Malignant cell findings in LCS cytology provide a gold-standard for leptomeningeal diagnosis. The first lumbar pungi will provide a sensitivity of only 50-60%, the second lumbar function will increase the sensitivity to 80%.
If malignant cells are not visible, analysis of protein levels can be informative. Especially in protein levels above 45 mg/dL seen in 63-90% of patients with leptomeningeal. Another useful parameter for predicting carcinomatous pathology is the high LCS pressure seen in 33-79% of patients with leptomeningeal, and glucose levels decreased in 24-62% of patients.
How to handle leptomeningeal disease?
Leptomeningeal disease, also known as Paget’s disease, is an autoimmune disorder that affects nerves in the head and neck. Paget’s disease is sometimes referred to as the involvement of the central nervous system, but this is not true because it is not affected by the spinal cord; however, it is influenced by the brain, especially the central nervous system.
The disease is more prevalent in women than in men, with the incidence rate of women being two to three times that of men. Since the disease attacks the brain, symptoms will include:
- Muscle stiffness
- Numbness or
- Difficulty swallowing
- View issues
- Tingling in the arms or legs
How to Treat It? Unfortunately, there is no cure for the leptomeningeal disease, although it can be treated using radiation and chemotherapy, with many patients eventually regaining full mobility.
Symptoms can be treated using a combination of conventional treatments and complementary and alternative medicine treatments. Many patients report success using a combination of conventional treatments and complementary therapies.
Others have had great success with natural herbal remedies and homeopathic treatments to help alleviate the symptoms of Paget’s disease and to avoid relapse.

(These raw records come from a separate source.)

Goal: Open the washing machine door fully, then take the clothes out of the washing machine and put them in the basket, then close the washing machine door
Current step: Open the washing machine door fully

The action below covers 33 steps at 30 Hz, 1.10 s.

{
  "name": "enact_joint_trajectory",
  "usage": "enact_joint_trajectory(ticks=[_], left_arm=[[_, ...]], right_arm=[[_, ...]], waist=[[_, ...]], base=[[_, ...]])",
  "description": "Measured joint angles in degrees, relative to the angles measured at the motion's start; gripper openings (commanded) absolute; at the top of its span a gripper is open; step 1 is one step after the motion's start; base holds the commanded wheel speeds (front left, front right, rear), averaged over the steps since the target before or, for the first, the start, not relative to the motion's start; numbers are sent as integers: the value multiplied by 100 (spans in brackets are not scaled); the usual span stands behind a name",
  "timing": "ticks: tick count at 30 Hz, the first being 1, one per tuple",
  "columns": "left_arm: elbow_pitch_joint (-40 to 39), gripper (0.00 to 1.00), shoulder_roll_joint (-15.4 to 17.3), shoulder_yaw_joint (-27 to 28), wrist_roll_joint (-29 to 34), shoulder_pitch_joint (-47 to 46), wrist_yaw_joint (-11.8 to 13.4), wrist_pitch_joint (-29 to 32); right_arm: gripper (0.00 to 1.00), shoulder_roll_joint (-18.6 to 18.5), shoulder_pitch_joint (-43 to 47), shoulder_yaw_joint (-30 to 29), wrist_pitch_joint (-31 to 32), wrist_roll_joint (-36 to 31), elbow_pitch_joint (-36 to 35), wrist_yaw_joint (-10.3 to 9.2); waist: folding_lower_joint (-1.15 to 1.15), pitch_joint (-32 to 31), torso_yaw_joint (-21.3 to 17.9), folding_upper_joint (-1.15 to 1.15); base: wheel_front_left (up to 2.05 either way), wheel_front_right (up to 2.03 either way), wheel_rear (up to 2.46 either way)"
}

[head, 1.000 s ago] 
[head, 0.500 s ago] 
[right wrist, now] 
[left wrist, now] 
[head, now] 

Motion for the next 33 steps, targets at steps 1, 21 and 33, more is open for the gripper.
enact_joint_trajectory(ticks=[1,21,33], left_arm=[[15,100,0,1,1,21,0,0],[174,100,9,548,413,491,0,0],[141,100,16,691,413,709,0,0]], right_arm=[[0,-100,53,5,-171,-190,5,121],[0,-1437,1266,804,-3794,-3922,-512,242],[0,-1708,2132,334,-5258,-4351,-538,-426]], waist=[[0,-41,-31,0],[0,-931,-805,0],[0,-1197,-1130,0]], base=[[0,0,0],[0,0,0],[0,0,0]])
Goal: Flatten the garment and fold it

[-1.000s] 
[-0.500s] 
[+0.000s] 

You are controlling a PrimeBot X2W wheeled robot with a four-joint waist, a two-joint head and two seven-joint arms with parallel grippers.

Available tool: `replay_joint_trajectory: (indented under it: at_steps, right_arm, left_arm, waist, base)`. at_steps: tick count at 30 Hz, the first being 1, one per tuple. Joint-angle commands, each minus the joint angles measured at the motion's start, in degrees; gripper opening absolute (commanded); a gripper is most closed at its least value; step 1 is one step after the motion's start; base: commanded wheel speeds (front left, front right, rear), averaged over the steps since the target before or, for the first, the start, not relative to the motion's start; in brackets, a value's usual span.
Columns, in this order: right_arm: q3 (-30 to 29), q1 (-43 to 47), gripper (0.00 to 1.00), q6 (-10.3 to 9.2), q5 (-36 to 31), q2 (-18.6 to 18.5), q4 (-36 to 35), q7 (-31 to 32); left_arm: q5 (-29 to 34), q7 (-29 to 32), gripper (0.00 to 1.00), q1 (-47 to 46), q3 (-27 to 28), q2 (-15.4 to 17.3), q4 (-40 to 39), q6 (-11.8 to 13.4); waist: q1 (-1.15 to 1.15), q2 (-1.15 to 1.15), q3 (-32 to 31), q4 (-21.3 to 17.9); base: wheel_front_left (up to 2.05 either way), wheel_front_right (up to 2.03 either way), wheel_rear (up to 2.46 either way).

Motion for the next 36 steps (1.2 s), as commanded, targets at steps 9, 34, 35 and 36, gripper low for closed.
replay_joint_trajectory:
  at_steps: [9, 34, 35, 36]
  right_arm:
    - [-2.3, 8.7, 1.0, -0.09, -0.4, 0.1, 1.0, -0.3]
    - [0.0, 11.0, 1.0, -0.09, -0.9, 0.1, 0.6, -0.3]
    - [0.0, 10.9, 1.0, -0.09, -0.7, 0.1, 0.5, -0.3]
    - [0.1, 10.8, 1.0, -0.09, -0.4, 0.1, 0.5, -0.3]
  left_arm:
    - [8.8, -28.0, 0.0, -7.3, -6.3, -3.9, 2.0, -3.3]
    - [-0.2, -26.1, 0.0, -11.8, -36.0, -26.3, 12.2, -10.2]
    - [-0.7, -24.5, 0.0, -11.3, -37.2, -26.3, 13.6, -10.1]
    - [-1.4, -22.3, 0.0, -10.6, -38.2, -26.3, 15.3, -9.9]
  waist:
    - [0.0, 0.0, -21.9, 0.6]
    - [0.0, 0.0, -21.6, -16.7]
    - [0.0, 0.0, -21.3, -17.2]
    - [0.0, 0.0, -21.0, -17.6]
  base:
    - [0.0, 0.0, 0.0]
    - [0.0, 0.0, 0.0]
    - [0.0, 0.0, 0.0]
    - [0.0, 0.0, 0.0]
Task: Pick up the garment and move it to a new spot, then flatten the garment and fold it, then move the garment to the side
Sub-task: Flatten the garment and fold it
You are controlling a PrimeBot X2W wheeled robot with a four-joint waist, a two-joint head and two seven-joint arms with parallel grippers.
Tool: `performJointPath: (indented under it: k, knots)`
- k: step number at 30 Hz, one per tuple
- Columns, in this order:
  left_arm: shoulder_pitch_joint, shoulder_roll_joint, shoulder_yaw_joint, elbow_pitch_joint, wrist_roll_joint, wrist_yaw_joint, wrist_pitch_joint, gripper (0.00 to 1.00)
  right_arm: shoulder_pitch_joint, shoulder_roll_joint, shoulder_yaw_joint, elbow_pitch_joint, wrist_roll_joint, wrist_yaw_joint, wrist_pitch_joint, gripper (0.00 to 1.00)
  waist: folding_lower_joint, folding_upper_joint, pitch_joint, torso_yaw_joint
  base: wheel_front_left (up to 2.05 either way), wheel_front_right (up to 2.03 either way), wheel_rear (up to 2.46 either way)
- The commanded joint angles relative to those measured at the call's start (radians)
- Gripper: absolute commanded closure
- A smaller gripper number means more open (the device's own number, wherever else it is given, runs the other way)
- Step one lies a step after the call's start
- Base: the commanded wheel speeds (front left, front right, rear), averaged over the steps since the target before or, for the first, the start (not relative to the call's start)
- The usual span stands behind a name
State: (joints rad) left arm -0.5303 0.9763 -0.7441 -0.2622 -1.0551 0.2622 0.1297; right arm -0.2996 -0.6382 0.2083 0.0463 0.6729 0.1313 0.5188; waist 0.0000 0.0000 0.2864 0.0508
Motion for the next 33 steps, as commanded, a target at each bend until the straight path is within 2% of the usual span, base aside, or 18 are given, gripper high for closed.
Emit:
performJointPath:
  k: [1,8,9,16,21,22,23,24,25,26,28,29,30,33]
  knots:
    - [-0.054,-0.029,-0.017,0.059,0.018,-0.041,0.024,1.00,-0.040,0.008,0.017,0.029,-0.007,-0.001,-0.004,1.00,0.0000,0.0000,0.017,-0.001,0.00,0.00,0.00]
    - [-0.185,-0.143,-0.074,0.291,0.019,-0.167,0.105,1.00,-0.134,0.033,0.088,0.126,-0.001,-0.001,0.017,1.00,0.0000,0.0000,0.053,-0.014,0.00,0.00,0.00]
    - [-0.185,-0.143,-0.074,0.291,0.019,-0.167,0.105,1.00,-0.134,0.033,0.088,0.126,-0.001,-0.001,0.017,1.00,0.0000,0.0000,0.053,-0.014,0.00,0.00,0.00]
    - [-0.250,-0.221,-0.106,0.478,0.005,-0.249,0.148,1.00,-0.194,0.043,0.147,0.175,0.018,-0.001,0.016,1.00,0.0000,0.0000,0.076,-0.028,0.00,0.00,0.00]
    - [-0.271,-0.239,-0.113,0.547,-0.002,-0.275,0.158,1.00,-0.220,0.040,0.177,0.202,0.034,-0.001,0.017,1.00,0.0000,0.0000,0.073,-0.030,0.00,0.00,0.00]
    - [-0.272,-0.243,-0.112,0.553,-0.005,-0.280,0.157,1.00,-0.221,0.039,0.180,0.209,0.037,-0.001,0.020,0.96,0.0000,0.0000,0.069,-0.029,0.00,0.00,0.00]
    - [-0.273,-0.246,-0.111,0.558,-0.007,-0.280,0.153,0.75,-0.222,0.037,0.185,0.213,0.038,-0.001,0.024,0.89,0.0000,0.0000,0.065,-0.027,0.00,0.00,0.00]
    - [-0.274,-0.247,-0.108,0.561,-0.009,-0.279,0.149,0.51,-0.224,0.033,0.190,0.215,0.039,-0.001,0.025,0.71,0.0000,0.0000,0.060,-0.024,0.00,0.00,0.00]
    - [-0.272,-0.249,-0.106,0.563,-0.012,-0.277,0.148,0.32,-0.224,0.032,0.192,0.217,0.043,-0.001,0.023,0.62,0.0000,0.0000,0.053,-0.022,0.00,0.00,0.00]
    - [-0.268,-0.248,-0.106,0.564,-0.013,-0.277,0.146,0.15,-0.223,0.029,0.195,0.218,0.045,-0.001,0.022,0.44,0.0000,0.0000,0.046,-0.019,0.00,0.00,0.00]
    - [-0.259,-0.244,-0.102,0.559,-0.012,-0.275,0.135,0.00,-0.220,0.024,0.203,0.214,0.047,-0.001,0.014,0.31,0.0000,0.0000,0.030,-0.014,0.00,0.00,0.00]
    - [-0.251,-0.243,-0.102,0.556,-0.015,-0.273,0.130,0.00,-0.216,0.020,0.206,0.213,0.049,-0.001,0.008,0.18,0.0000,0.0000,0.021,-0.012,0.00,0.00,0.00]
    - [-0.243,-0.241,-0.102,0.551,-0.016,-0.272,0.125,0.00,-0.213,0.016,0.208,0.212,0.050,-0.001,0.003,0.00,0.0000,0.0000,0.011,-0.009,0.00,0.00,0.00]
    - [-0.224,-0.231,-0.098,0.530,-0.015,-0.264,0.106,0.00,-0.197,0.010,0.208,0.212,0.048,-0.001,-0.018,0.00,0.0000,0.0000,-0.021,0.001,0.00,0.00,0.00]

The incidence rate of Paget’s disease in patients who do not have a history of cancer in their family is 2%, but this still makes this a serious disease with many consequences.
Treatment and recovery rate depends on how advanced the disease is, the extent of its impact on daily life, the age and health of the patient, the nature and extent of the symptoms of the disease, and the extent to which the patient prefers to pursue treatment.
It is important that patients are aware of the complications associated with leptomeningeal disease and that they are aware of the treatment options available to them. Also, patients should be informed of the cancer risks associated with Paget’s disease and be aware of the need to monitor themselves for signs of relapse.